What Were They Thinking?
I guess at some level everyone who commits a crime thinks they are going to get away with it. But what I don’t know is whether they think of the rationalizations before, during or after the deed.
The question is pertinent because of recent news from Tokyo.
As you know, Japan has a large number of centenarians. Not only that, they still respect their elders over there and have something called “Respect for the Elderly Day.”
Ironically, that was the undoing of the plot in question.
The local authorities realized that, according to their records, a certain Sogen Kato was 111 years old, making him the oldest man in the prefecture. They decided to go visit him, but on arriving, were told by his family that he wasn’t receiving visitors.
The reason? Apparently 30 years ago, (he would have been about 80 then) Kato-san announced to his family that he had decided to become a Living Buddha. Accordingly, he was, effective immediately, giving up food, drink and contact with humanity. With that, he went to his room and demanded to never be disturbed.
The family, showing due respect for the wishes of the elderly, complied and left him alone. His wife also shrugged her shoulders and acceded to his demands.
She passed away six years ago, aged 101.
Everything was going along nicely until the authorities became more strident in their demands to see Mr. Kato. The family insisted that as a monk, his wishes for solitude must be respected. Ultimately, the local authorities called the cops who broke into the inner sanctum. There they found Kato-san in “underwear and pyjamas” and in a “mummified condition,” apparently dead for, coincidentally, 30 years.
So as the old ethics question goes, has something wrong been done or has something been done wrong?
If you follow the money, you learn that as “surviving” spouse, Mr. Kato had been collecting his wife’s pension checks since she died six years ago. And as a pensioner, he’s been receiving payments, even though he was technically employed as a Living Buddha. And technically dead.
Over the years, the family collected about NZ$150,000 in payments, which is about $5,000 per year. I don’t know about you, but that seems like chump change to me, considering that this is Tokyo we’re talking about, and especially when you have to put up with a decomposing corpse in the bedroom.
The whole family is in on it. One of the grandchildren is quoted as saying “Grandpa was a very scary man. So we couldn’t open the door. He shut himself in the room without food or water.”
My first mental picture was a little Japanese kid in a sailor suit gazing in fear at the closed door. But then I realized that the grandchild of an 111 year old guy is probably old enough to ask some follow up questions.
Which brings us back to the initial question of excuses. I have a hard time thinking that the family hatched this plot 30 years ago. But then that requires us to believe that they really thought that Kato-san was really meditating on a low cal diet for all these years.

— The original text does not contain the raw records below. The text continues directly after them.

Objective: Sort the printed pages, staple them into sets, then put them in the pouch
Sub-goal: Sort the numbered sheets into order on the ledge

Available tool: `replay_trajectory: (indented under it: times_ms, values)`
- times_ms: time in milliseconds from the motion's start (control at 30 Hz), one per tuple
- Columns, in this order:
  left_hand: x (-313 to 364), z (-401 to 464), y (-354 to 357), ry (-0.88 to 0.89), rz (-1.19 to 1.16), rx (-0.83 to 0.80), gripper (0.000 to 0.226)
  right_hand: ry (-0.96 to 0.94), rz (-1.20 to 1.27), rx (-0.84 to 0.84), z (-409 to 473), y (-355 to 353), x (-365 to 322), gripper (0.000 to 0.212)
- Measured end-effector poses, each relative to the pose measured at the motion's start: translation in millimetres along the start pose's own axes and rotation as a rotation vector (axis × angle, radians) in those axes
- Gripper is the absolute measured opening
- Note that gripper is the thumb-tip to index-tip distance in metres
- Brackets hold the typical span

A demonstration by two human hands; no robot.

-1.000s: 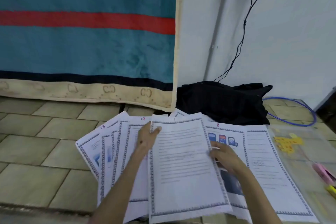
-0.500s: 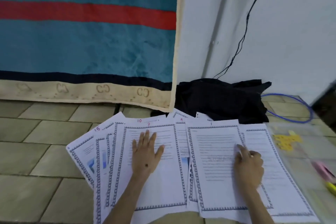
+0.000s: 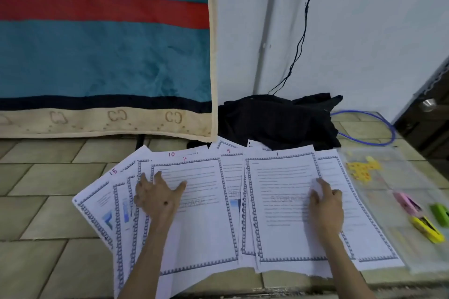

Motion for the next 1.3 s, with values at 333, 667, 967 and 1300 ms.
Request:
replay_trajectory:
  times_ms: [333, 667, 967, 1300]
  values:
    - [-11, 16, -23, -0.165, -0.14, 0.01, 0.054, -0.047, -0.188, 0.11, -1, -4, -30, 0.041]
    - [11, 9, -15, -0.233, -0.679, -0.316, 0.045, -0.511, 0.176, -0.966, -189, 65, -241, 0.083]
    - [-35, 12, -57, -0.221, -0.401, -0.097, 0.032, -0.161, 0.322, -0.854, -127, 81, -207, 0.018]
    - [-67, 18, -55, -0.286, -0.515, -0.121, 0.025, -0.211, 0.519, -0.944, -116, 84, -204, 0.048]
Point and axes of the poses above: each hand's wrist, its own z-axis towards the middle knuckle, its own y-axis out of the palm, x = y × z, the point moved 10 cm from there along z, towards the middle knuckle, and after that the axes turned 12 degrees about -z, right-handed, at the moved point
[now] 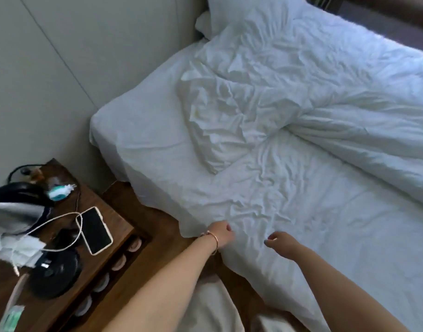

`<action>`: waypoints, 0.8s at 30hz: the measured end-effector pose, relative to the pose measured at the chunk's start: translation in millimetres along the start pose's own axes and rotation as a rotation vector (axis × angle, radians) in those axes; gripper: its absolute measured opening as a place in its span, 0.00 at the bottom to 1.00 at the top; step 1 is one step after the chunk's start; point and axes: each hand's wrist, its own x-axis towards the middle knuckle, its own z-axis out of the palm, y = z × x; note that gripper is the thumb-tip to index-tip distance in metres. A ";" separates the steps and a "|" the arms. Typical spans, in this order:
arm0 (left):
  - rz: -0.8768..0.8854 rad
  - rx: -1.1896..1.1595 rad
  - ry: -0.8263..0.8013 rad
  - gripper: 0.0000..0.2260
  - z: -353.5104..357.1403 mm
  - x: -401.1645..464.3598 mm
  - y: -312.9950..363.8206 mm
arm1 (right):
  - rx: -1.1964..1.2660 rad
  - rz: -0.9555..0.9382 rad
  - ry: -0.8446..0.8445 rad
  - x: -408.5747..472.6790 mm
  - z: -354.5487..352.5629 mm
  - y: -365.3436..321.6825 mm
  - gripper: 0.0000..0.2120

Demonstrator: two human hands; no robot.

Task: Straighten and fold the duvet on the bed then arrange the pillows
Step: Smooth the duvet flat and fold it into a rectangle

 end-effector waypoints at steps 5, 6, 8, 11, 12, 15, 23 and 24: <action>0.115 0.029 0.017 0.21 -70.1 38.1 25.9 | 0.108 -0.033 0.128 12.5 -39.8 -67.2 0.21; 0.138 0.023 0.025 0.22 -80.7 43.5 30.1 | 0.144 -0.049 0.149 13.5 -46.6 -77.8 0.21; 0.175 0.021 0.031 0.23 -99.7 53.2 39.9 | 0.196 -0.062 0.192 14.7 -59.8 -92.3 0.22; 0.218 0.000 0.060 0.24 -120.8 67.8 60.1 | 0.229 -0.065 0.238 18.7 -81.0 -97.2 0.24; 0.236 -0.011 0.077 0.24 -125.8 72.5 67.6 | 0.231 -0.068 0.253 20.0 -88.6 -97.0 0.25; 0.282 -0.036 0.111 0.24 -137.7 83.6 91.3 | 0.236 -0.078 0.300 24.5 -115.0 -95.4 0.27; 0.357 -0.093 0.161 0.22 -171.1 136.4 169.1 | 0.179 -0.126 0.362 74.9 -221.9 -85.1 0.29; 0.360 -0.106 0.180 0.21 -175.8 147.8 180.1 | 0.173 -0.135 0.363 87.5 -241.0 -84.6 0.29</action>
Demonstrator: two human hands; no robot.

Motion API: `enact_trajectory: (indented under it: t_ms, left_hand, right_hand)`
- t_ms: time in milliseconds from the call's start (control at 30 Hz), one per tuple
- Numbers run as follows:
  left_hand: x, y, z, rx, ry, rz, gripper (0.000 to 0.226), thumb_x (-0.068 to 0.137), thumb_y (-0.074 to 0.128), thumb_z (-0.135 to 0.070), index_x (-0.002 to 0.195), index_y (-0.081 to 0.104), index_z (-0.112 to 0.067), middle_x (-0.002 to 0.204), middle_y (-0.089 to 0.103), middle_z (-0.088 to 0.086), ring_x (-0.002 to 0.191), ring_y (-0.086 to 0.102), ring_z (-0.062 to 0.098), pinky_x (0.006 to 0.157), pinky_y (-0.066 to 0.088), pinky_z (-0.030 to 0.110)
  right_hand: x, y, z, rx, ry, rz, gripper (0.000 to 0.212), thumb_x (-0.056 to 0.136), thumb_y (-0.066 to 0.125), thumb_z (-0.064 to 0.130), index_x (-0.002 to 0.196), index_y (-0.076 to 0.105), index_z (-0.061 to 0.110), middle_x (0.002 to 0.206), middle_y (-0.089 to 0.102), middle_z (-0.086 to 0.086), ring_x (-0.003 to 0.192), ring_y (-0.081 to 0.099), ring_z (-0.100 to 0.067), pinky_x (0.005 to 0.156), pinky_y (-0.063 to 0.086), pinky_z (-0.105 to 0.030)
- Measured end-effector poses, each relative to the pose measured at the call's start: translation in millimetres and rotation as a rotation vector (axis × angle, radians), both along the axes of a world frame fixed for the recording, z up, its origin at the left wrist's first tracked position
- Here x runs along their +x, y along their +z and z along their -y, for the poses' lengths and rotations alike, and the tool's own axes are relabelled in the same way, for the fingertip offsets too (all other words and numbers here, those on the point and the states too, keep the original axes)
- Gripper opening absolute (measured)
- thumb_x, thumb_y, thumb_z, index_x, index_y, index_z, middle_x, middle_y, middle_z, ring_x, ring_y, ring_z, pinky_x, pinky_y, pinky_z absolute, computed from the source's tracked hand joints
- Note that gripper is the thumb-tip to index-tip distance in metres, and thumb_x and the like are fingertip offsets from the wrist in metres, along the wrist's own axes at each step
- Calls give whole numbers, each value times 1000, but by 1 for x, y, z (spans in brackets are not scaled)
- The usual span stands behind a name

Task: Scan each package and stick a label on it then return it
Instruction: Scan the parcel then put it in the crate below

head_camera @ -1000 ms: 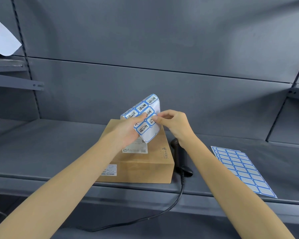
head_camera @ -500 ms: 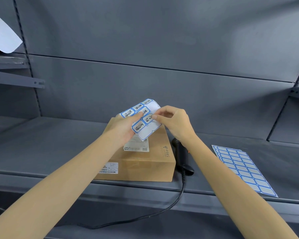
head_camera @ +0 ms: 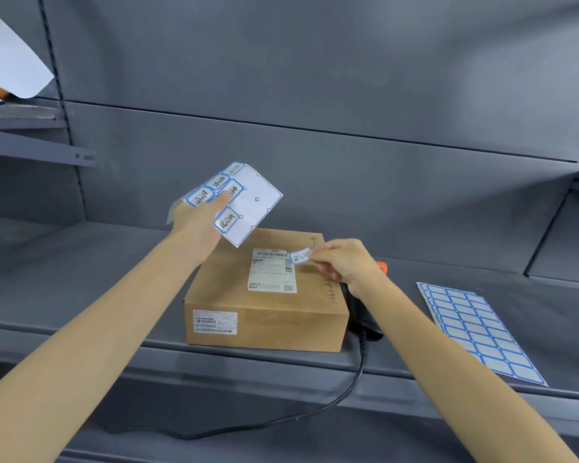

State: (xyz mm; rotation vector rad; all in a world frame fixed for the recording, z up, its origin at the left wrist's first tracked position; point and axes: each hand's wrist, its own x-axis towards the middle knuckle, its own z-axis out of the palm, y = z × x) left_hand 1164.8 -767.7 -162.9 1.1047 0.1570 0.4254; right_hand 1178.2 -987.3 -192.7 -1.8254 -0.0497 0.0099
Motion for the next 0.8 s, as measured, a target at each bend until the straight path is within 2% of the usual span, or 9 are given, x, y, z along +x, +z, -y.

The more I think of it, this is probably the best excuse they could have come up with under the circumstances. As shaky as this one is, it’s a lot better than “We forgot you’re supposed to bury dead people.” Or, “We thought that incense he was burning was pretty strong but didn’t want to disturb him.” Or, “he was pretty quiet after the first year or so, but he told us to never bother him.”
Like a lot of these stories, this one will probably drop out of the news and we’ll never know what really happened. But I’m looking forward to hearing more excuses.
Which one is your favorite?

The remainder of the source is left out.